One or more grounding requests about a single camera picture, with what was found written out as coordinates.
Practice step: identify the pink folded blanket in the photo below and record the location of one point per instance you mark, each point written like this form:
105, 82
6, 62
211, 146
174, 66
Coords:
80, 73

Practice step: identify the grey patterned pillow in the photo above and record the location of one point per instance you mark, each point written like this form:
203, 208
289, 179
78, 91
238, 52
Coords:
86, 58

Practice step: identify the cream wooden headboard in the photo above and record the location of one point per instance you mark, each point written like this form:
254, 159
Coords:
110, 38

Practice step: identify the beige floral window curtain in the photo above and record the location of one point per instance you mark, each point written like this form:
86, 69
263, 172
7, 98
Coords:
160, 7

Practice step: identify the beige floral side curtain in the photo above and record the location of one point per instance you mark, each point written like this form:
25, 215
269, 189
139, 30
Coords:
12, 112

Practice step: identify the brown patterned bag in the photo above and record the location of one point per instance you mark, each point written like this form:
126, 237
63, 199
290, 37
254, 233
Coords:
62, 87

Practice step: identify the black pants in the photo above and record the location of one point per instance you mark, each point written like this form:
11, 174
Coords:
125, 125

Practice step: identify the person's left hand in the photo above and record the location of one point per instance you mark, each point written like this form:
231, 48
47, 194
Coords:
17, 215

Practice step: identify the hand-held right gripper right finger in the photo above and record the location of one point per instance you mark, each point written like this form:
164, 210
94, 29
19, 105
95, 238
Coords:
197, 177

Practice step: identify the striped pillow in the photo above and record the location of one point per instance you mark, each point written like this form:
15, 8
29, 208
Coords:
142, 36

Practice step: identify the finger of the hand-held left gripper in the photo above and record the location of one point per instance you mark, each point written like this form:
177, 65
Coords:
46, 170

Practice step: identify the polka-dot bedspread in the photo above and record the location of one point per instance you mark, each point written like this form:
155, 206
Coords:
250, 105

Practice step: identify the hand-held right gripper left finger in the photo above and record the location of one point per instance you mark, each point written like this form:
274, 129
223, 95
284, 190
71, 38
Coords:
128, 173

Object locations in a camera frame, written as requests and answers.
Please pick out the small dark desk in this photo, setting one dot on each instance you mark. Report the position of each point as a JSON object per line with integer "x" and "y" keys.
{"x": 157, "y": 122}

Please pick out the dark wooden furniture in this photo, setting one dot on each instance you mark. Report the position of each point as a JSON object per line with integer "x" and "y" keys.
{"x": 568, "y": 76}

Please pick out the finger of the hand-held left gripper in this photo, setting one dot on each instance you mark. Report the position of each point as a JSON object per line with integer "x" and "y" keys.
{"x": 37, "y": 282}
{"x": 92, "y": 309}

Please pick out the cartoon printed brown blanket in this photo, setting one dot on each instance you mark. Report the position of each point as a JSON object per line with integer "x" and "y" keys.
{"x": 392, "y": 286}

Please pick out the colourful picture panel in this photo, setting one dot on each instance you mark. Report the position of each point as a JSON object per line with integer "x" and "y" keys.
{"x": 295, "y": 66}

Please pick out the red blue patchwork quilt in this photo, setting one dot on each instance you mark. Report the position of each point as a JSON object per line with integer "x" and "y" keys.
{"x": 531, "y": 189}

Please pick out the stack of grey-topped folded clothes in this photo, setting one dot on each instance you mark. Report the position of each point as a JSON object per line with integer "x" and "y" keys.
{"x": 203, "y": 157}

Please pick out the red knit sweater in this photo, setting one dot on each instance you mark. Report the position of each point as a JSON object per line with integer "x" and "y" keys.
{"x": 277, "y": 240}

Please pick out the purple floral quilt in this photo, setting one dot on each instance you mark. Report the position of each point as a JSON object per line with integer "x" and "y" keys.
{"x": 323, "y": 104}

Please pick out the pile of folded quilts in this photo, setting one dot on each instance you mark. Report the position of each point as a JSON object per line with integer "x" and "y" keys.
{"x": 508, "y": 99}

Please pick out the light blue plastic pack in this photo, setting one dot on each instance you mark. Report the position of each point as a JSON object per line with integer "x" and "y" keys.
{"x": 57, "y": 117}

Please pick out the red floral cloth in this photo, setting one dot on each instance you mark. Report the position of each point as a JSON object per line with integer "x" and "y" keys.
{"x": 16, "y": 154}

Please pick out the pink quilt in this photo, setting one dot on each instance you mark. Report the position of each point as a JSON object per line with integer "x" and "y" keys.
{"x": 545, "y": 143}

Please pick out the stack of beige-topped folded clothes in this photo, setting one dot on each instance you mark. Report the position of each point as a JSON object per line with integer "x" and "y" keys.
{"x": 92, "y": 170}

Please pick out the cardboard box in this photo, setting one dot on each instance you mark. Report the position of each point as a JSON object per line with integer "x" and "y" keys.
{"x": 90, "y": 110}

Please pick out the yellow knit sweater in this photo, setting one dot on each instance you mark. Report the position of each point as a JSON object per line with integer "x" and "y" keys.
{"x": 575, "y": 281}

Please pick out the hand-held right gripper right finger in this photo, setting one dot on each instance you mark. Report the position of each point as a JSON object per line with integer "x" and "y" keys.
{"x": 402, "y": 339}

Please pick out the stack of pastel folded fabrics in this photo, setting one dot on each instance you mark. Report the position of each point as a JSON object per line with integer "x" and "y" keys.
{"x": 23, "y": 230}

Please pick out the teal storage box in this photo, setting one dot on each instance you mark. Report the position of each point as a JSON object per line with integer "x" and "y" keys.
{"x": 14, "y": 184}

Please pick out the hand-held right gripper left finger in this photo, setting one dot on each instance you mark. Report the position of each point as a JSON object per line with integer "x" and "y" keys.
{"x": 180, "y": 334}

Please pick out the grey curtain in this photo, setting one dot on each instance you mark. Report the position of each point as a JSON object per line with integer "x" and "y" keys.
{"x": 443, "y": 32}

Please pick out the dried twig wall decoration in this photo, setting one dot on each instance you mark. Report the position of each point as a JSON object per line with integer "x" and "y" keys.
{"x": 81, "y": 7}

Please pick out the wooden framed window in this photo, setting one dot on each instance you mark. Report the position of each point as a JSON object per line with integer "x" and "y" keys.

=====

> _Problem description_: In the material above, how many lines include the word "requests"? Answer with the number only.

> _Task output_: 2